Let's say you have a table of customer transactions where accidental duplicates might occur. You want to analyze the data accurately, so you need to remove those duplicates.
Scenario:
Your table customer_transactions
in dataset my_dataset
in project my_project
looks like this:
transaction_id | customer_id | amount | date |
---|---|---|---|
1 | 101 | 10.00 | 2024-03-08 |
2 | 102 | 25.50 | 2024-03-08 |
3 | 101 | 10.00 | 2024-03-08 |
4 | 103 | 50.00 | 2024-03-09 |
5 | 102 | 12.00 | 2024-03-09 |
6 | 101 | 10.00 | 2024-03-08 |
Use Case with deduplicate_rows
:
You can use the deduplicate_rows
function to remove the duplicate transactions:
CALL bigfunctions.us.deduplicate_rows("my_project.my_dataset.customer_transactions");
SELECT * FROM bigfunction_result;
This will create a temporary table bigfunction_result
containing the deduplicated rows:
transaction_id | customer_id | amount | date |
---|---|---|---|
1 | 101 | 10.00 | 2024-03-08 |
2 | 102 | 25.50 | 2024-03-08 |
4 | 103 | 50.00 | 2024-03-09 |
5 | 102 | 12.00 | 2024-03-09 |
Benefits:
- Simplicity: Easily deduplicate rows without complex SQL queries.
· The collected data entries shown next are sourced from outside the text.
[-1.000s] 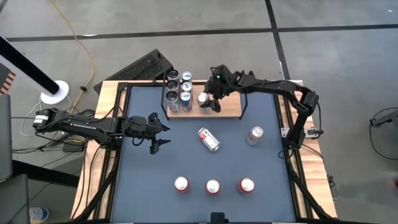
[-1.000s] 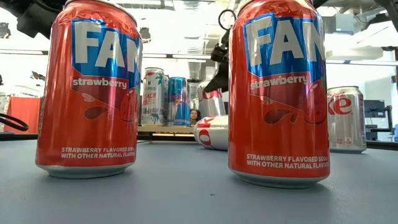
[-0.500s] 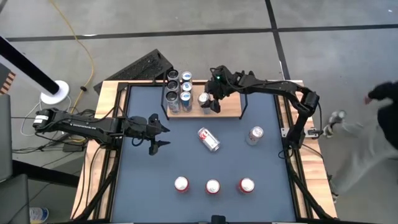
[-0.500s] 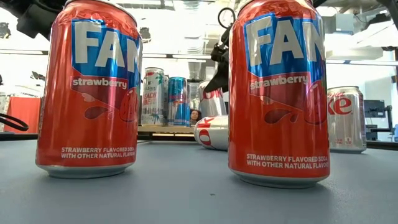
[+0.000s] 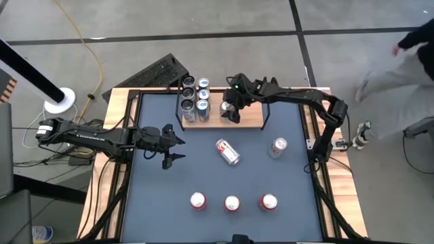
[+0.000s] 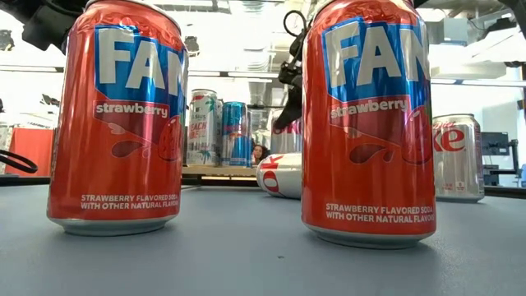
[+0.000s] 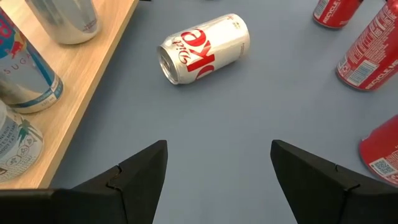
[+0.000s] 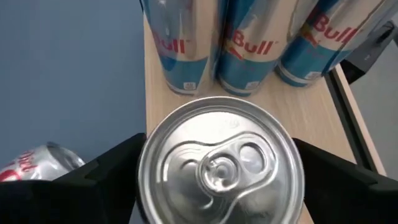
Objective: Place canned beverage on shelf
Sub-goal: Put the left silver soda can on the shelf
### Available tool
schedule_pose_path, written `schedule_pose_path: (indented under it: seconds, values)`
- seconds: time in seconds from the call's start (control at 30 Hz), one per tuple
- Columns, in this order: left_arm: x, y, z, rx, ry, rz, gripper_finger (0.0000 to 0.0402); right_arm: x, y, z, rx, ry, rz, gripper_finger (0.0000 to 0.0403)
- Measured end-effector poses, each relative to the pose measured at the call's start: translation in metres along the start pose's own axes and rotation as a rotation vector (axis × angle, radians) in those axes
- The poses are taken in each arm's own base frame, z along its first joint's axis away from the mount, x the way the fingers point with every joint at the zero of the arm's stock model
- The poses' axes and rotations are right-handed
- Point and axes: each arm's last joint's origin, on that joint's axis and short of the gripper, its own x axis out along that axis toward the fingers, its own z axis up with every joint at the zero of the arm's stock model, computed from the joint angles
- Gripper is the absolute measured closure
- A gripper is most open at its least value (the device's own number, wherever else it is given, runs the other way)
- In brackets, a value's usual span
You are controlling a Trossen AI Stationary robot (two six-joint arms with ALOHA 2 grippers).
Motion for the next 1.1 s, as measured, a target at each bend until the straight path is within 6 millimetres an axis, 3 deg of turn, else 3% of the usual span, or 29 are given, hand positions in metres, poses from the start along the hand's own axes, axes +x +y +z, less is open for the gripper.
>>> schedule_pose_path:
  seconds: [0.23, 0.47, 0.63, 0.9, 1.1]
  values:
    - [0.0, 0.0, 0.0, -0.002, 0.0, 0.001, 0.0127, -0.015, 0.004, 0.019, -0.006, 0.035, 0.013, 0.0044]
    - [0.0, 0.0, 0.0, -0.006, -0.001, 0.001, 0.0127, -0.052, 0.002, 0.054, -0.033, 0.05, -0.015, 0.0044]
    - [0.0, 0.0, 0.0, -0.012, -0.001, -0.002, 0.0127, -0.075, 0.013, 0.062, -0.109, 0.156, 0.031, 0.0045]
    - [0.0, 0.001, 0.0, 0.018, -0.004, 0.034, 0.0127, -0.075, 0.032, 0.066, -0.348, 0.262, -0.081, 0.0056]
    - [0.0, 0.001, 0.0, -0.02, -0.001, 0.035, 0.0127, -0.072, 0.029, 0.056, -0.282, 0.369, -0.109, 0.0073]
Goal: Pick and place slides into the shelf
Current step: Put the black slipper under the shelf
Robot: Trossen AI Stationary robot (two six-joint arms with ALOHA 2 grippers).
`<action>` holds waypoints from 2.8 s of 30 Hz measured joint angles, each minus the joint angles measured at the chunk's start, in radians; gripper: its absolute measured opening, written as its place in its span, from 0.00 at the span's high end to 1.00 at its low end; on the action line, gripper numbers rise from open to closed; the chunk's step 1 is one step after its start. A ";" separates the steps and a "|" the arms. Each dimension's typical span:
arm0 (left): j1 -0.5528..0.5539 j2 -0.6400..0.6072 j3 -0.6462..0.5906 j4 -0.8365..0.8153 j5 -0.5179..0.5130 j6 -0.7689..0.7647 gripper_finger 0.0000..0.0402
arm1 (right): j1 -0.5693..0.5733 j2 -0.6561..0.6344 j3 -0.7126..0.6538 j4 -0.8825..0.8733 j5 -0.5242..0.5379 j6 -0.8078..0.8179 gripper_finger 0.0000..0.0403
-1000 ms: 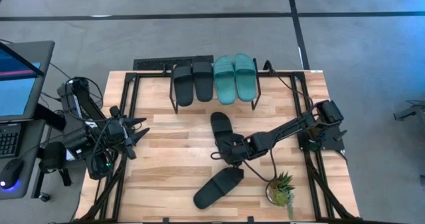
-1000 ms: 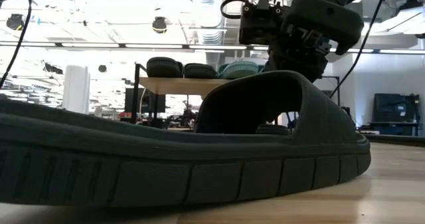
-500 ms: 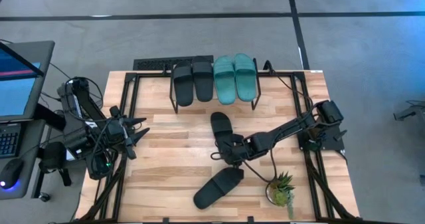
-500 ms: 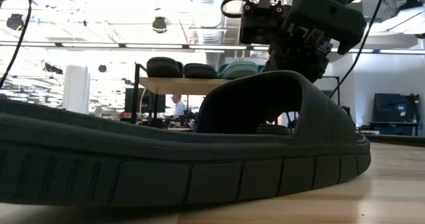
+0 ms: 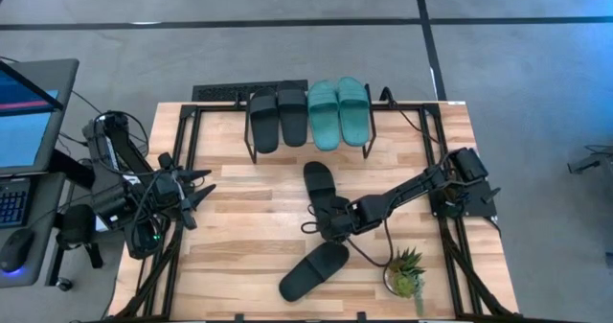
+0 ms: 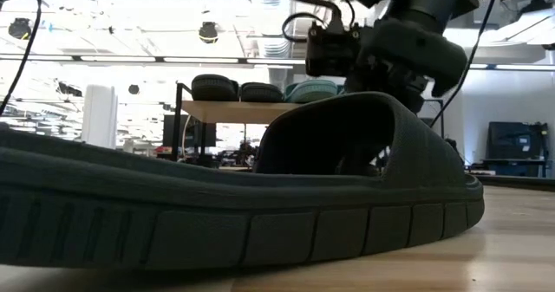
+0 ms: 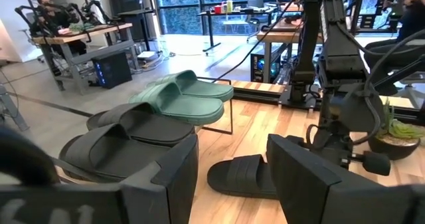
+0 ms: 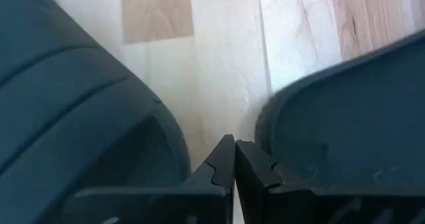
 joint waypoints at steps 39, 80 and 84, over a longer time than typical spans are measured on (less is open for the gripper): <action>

- Efficiency: Leverages BigQuery's processing power for fast deduplication, even on large tables.
- Flexibility: Works with both tables and query results, allowing you to deduplicate data from various sources.
Other Use Cases:
- Deduplicating product catalogs with slight variations in descriptions.
- Removing duplicate entries in user registration data.
- Cleaning up sensor data where multiple readings might be recorded for the same timestamp.
- Removing duplicate records from log files.
Remember to replace bigfunctions.us
with the appropriate dataset for your BigQuery region. You can also create a new table from the bigfunction_result
if you want to store the deduplicated data permanently.